:: Brief ::
Where the word "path" occurs in a line of the listing below, copy that line.

:: Dataset records ::
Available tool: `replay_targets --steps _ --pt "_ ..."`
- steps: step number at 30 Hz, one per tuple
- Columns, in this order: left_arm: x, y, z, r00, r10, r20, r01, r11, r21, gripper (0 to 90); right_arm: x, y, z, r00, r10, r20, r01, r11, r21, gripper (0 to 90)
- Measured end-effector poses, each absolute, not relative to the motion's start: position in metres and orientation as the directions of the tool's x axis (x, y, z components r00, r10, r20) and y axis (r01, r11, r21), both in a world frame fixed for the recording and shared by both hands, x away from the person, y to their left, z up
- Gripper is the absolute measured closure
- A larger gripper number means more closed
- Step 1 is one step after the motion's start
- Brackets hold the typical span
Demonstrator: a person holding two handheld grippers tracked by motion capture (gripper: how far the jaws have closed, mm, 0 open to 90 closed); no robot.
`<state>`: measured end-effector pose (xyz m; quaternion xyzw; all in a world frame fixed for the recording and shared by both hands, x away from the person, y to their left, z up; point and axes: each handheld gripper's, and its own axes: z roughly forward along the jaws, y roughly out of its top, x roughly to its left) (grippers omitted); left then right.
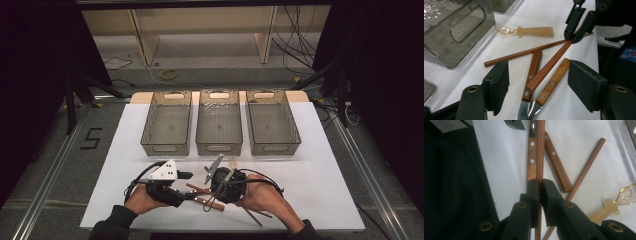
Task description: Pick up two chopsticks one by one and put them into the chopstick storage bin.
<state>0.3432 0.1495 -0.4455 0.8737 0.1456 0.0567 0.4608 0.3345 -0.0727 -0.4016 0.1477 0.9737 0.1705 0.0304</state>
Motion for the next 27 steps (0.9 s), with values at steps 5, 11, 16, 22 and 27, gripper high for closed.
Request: replay_targets --steps 5,11,16,22,27 --pt "0.3413 0.1466 -0.4449 0.966 0.259 -0.016 0.167 -0.573 0.802 41.0 0.3317 -0.0702 -0.3994 -0.961 0.277 -0.01 0.259 0.907 0.331 84.9" --pt "0.3393 0.1431 -0.4455 0.975 0.221 -0.011 0.145 -0.601 0.786 46.5 0.3308 -0.0693 -0.399 -0.971 0.237 -0.014 0.22 0.92 0.323 84.9" --pt "0.3383 0.1429 -0.4447 0.979 0.202 -0.005 0.13 -0.612 0.78 52.2 0.3288 -0.0674 -0.3994 -0.976 0.216 -0.016 0.2 0.927 0.318 84.9" --pt "0.3366 0.1409 -0.4454 0.986 0.165 0.0 0.107 -0.641 0.76 58.0 0.3279 -0.0665 -0.4004 -0.98 0.196 -0.017 0.181 0.933 0.312 84.9" --pt "0.3359 0.1405 -0.4458 0.988 0.151 0.002 0.097 -0.648 0.756 63.3 0.3276 -0.066 -0.4007 -0.983 0.181 -0.016 0.167 0.935 0.314 84.9"
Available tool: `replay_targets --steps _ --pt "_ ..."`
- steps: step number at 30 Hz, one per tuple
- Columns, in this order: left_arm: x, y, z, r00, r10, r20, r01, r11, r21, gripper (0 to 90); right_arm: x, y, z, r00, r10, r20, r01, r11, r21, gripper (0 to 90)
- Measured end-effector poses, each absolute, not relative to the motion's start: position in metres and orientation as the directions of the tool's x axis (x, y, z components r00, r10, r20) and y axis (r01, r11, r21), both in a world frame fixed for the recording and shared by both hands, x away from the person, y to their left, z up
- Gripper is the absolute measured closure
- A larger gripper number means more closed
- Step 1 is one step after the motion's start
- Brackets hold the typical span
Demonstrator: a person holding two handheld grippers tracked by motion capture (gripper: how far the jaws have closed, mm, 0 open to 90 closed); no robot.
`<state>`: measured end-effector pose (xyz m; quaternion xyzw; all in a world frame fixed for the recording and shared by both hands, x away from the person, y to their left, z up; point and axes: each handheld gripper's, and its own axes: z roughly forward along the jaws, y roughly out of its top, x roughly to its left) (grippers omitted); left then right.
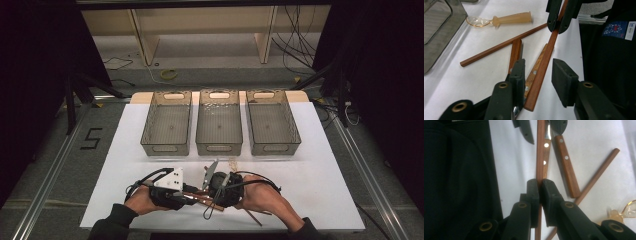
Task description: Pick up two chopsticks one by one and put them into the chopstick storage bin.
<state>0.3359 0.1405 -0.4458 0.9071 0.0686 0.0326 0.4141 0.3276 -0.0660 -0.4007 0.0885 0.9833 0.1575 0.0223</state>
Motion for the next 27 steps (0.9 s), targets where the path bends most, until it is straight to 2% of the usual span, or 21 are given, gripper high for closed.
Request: replay_targets --steps 11,15,20,21,22,23,25,27 --pt "0.333 0.14 -0.446 0.996 0.092 -0.002 0.064 -0.67 0.739 74.2 0.327 -0.066 -0.401 -0.993 0.119 -0.014 0.109 0.944 0.311 84.7" --pt "0.332 0.14 -0.447 0.999 0.051 -0.003 0.036 -0.669 0.742 81.3 0.328 -0.067 -0.399 -0.996 0.091 -0.02 0.081 0.949 0.304 83.5" --pt "0.33 0.141 -0.445 0.998 0.057 0.01 0.03 -0.657 0.753 82.6 0.332 -0.07 -0.395 -0.994 0.107 -0.02 0.095 0.944 0.316 81.0" --pt "0.331 0.143 -0.444 0.998 0.063 0.013 0.032 -0.656 0.754 82.7 0.334 -0.074 -0.392 -0.992 0.122 -0.029 0.107 0.941 0.321 74.8" --pt "0.331 0.144 -0.443 0.997 0.077 0.013 0.041 -0.651 0.758 82.7 0.334 -0.074 -0.392 -0.992 0.122 -0.029 0.107 0.941 0.321 74.8" --pt "0.332 0.146 -0.443 0.995 0.094 0.013 0.051 -0.646 0.762 82.8 0.337 -0.078 -0.386 -0.982 0.181 -0.047 0.153 0.923 0.353 64.6" --pt "0.335 0.149 -0.442 0.991 0.13 0.02 0.069 -0.641 0.764 82.7 0.339 -0.081 -0.383 -0.978 0.207 -0.038 0.176 0.904 0.39 63.3" --pt "0.337 0.151 -0.442 0.985 0.169 0.028 0.087 -0.635 0.768 82.7 0.343 -0.088 -0.377 -0.972 0.233 -0.042 0.19 0.873 0.45 55.4"
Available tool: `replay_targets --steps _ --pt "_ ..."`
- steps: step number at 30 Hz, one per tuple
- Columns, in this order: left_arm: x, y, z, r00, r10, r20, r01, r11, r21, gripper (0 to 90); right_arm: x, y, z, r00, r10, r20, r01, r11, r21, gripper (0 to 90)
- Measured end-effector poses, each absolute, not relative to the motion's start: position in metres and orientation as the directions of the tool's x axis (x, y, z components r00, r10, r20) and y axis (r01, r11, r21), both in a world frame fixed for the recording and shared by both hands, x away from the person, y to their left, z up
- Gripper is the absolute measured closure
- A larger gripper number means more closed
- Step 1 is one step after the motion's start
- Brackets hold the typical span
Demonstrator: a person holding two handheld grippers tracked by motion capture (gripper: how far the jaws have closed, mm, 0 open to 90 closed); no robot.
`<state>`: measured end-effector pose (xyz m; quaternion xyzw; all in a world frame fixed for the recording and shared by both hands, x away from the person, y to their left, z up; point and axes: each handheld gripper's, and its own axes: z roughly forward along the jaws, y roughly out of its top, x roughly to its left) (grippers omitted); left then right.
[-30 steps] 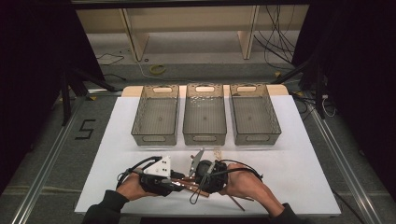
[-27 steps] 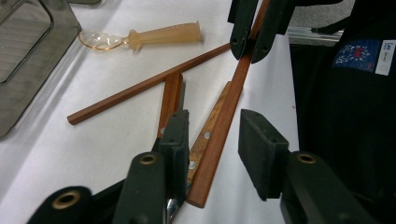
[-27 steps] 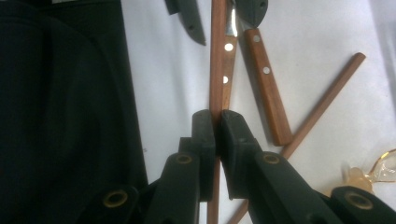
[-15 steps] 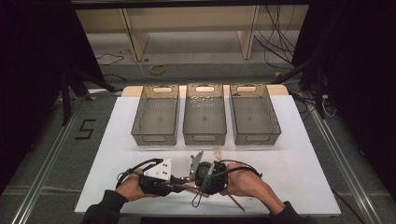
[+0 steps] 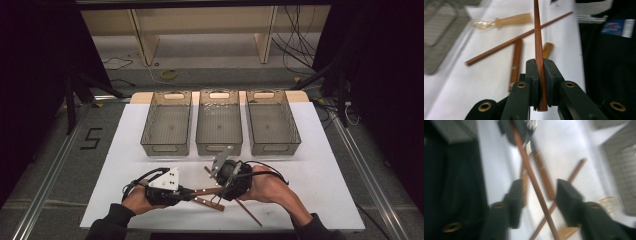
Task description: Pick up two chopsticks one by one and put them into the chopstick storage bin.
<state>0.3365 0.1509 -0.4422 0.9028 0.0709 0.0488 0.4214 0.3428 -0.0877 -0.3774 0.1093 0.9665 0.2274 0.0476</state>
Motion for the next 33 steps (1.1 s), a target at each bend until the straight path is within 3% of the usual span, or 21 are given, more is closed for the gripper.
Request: replay_targets --steps 5,12,18,33 --pt "0.342 0.155 -0.44 0.961 0.276 0.031 0.149 -0.609 0.779 82.7 0.348 -0.102 -0.365 -0.937 0.346 -0.045 0.259 0.775 0.577 47.2" --pt "0.347 0.164 -0.434 0.903 0.429 0.037 0.222 -0.537 0.814 82.7 0.351 -0.116 -0.362 -0.889 0.458 -0.024 0.331 0.675 0.659 38.8" --pt "0.35 0.168 -0.431 0.855 0.516 0.048 0.263 -0.512 0.818 83.0 0.351 -0.124 -0.37 -0.867 0.498 0.016 0.379 0.638 0.671 37.6" --pt "0.366 0.196 -0.42 0.747 0.663 -0.045 0.363 -0.351 0.863 83.0 0.352 -0.135 -0.383 -0.852 0.521 0.05 0.417 0.618 0.666 38.5"
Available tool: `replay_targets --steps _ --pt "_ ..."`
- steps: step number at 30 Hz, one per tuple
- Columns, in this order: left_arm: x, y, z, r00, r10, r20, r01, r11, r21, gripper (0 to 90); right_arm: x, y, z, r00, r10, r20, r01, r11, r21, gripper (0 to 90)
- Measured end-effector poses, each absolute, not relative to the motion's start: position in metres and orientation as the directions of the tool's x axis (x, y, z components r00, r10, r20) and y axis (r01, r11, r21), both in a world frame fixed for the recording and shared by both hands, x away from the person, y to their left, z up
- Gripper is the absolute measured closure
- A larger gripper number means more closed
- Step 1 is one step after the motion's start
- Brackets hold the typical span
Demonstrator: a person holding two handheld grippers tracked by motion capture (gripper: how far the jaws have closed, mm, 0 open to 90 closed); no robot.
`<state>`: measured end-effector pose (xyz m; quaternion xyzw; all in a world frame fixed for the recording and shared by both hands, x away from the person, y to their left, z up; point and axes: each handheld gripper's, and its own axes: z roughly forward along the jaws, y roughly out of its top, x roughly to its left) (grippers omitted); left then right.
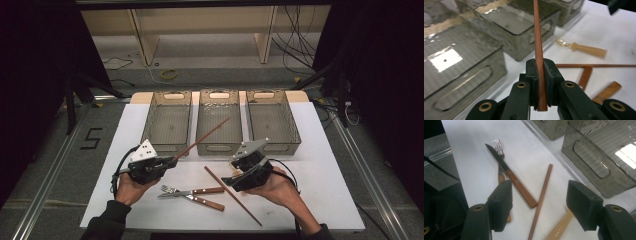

:: Output ::
Motion for the next 27 steps (0.9 s), targets where the path bends most, until it is straight to 2% of the usual span, or 21 are given, gripper high for closed.
Motion for the next 33 steps (1.1 s), a target at each bend until the straight path is within 3% of the usual span, or 21 are given, more is closed for the gripper.

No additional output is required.